Expert raises new GM crop fears

06 September 1999

Expert raises new GM crop fears

By FWi staff

A LEADING food scientist has warned that inadequate safety tests on genetically-modified (GM) food could lead to hazardous chemicals entering the food chain.

Andrew Chesson, who works for Aberdeens Rowett Institute, called for more stringent and wide-ranging analytical techniques are needed for GM crops.

His remarks, are reported on the front of the Financial Times and likely to play a significant part in the GM debate, according to the paper.

Dr Chesson, is also a member of the European Unions GM and animal nutrition committee, and said new tests were needed to cope with the increase in GM crops.

He is particularly concerned about the ability of the existing regulatory systems to cope with the next generation of GM foods.

Modifying a plant may cause unexpected changes to the plants metabolism leading to the production of potentially dangerous chemicals, Dr Chesson fears.

But his intervention appears to put him at odds with most of Britains scientific establishment.

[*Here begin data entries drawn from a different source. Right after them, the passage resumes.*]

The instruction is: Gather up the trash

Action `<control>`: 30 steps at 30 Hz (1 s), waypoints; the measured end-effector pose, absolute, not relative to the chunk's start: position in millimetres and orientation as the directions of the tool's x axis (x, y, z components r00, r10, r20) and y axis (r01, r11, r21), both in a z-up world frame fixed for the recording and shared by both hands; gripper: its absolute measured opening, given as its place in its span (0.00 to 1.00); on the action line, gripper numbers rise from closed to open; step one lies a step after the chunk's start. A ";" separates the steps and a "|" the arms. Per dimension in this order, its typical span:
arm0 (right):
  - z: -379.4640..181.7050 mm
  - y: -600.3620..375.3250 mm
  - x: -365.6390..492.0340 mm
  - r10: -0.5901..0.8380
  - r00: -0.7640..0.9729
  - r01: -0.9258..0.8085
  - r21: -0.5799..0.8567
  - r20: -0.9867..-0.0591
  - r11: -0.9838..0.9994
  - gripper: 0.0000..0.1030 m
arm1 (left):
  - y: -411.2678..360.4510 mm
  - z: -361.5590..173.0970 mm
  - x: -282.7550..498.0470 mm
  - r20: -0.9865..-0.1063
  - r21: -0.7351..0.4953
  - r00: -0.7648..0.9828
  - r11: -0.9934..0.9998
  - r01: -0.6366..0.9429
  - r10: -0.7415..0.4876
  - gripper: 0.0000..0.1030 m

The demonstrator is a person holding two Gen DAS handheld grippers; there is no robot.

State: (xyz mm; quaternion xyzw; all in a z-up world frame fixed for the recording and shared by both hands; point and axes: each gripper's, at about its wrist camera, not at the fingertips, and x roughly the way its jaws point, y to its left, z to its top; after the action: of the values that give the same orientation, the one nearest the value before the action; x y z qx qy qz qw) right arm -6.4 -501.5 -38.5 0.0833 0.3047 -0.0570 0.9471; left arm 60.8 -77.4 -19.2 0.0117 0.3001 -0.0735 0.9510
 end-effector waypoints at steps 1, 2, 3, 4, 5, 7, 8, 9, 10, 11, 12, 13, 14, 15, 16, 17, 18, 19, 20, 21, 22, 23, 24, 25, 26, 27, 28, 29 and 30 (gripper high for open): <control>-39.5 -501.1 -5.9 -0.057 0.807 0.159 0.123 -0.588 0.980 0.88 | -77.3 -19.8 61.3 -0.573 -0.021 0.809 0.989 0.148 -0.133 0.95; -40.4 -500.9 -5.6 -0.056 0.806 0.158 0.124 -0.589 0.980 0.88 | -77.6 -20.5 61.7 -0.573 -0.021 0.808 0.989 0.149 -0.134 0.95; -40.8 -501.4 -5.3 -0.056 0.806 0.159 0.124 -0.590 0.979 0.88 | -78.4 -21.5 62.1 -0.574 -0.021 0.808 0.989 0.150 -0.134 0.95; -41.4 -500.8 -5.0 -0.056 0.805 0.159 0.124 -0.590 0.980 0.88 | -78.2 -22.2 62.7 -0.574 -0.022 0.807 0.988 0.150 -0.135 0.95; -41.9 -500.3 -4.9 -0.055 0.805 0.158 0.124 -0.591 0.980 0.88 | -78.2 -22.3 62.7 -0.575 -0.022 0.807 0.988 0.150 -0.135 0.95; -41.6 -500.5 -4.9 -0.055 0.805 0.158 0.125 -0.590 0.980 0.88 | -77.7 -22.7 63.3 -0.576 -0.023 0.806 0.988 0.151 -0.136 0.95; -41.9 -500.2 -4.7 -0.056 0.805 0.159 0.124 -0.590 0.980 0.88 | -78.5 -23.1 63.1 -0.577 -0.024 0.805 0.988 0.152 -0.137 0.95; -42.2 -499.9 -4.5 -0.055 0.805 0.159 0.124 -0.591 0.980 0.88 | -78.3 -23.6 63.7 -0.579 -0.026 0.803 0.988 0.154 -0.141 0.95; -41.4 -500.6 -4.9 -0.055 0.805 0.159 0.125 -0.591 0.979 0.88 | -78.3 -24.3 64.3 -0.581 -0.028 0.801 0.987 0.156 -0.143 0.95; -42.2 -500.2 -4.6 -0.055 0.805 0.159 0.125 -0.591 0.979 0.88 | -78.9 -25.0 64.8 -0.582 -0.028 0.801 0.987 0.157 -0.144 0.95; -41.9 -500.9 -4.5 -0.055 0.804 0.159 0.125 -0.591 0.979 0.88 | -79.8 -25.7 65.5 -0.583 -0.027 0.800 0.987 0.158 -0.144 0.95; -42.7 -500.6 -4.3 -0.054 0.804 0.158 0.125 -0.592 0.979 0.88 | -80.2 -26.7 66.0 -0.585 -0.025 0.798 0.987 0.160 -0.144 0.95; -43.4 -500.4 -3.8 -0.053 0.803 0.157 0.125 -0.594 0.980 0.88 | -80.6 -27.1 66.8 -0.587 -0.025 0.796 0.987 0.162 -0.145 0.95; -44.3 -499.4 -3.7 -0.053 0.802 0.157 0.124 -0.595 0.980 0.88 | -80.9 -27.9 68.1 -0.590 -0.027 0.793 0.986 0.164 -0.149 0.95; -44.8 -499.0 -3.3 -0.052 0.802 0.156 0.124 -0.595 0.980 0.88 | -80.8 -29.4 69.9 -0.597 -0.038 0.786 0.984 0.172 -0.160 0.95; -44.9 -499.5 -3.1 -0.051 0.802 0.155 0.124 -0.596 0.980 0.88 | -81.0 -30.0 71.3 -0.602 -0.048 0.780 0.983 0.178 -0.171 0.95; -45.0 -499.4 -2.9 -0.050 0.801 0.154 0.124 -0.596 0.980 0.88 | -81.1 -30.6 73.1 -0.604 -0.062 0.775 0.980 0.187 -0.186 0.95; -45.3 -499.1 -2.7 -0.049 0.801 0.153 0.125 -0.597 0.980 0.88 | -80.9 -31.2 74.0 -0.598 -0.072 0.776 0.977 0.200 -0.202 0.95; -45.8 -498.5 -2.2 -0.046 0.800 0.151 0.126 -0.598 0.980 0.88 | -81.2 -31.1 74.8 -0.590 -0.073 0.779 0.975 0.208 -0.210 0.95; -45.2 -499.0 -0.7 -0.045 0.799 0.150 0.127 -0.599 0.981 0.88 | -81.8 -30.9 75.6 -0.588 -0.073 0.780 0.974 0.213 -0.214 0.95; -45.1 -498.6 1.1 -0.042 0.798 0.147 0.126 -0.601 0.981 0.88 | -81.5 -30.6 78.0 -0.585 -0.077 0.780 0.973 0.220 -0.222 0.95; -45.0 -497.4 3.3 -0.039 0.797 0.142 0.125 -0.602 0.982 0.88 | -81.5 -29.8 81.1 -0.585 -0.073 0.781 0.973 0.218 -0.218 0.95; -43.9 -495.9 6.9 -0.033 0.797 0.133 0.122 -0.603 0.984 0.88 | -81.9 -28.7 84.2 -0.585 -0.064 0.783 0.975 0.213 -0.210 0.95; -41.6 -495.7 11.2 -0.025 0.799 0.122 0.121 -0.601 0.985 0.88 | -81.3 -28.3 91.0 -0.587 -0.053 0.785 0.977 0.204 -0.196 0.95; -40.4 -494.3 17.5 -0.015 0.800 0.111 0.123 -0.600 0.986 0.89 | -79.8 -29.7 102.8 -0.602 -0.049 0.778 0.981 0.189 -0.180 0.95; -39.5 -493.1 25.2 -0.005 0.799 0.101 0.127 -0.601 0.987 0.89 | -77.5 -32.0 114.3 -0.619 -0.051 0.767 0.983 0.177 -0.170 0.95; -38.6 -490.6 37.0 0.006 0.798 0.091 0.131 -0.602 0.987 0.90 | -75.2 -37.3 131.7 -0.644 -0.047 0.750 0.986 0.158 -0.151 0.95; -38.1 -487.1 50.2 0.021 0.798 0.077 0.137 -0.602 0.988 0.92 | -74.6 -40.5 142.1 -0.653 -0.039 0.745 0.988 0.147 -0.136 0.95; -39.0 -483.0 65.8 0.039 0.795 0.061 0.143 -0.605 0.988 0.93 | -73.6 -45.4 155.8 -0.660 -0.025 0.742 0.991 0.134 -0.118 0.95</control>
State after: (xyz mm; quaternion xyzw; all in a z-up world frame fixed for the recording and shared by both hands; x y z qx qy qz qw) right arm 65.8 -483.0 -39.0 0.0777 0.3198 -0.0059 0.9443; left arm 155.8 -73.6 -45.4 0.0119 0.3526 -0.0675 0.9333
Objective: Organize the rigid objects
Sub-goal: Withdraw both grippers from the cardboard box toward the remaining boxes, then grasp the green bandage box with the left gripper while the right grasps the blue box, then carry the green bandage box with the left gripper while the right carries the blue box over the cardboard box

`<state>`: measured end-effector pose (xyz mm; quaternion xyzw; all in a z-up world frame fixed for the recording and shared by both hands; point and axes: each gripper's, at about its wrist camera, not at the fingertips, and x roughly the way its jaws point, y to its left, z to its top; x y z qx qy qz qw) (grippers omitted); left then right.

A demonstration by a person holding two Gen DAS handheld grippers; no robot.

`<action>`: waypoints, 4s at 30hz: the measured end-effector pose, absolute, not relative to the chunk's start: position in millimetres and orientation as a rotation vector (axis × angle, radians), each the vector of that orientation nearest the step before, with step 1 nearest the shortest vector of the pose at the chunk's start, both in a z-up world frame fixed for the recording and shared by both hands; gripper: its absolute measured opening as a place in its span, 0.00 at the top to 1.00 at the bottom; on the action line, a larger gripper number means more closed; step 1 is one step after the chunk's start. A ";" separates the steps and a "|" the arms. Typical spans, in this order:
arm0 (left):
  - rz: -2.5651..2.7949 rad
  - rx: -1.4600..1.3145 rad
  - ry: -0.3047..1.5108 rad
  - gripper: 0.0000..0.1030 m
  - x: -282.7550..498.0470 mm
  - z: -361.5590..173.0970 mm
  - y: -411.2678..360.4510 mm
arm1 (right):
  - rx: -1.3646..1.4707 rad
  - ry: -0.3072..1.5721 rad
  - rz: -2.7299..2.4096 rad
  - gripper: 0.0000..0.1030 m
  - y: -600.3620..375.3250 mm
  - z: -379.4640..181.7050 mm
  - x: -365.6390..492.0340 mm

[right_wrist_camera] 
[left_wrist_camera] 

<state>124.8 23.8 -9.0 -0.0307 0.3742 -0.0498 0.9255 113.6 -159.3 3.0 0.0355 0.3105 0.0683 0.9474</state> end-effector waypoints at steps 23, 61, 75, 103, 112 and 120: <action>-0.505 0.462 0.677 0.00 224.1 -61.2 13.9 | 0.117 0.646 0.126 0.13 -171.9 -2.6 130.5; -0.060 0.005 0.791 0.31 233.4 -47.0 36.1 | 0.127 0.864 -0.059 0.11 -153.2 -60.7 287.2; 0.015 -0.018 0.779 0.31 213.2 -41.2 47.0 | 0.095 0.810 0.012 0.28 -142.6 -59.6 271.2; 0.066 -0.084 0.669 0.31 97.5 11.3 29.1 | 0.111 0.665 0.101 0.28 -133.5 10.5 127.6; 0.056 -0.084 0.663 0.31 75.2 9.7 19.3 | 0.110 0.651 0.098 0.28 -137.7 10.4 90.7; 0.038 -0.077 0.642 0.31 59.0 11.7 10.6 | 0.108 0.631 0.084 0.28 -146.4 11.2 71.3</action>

It comes on the same day that Chris Pollock, chairman of the GM Farm-Scale Evaluation Steering Committee, has a letter in The Independent.

Prof Pollock, whose committee is currently overseeing GM trials in the UK, defends the science on which the farm-scale trials are founded.

Meanwhile, the European Union is scaling back its research into genetically-modified (GM) plants, according to The Times.

Just two GM projects out of 55 submitted for long term agricultural studies which have been included in Europes fifth Framework programme.

Some 44 projects were backed in the fourth programme four years ago.

The new framework programme has been drawn up with priorities on research into health, environment and sustainable agriculture.

The Times says the reduction in research will be seen as a blow to GM research.

Scientists had been convinced that plant biotechnology would still enjoy meaningful levels of funding under a special area called Cell Factory.

They had argued that research was crucial if the promise of a European industry developing bumper yielding crops was to be delivered.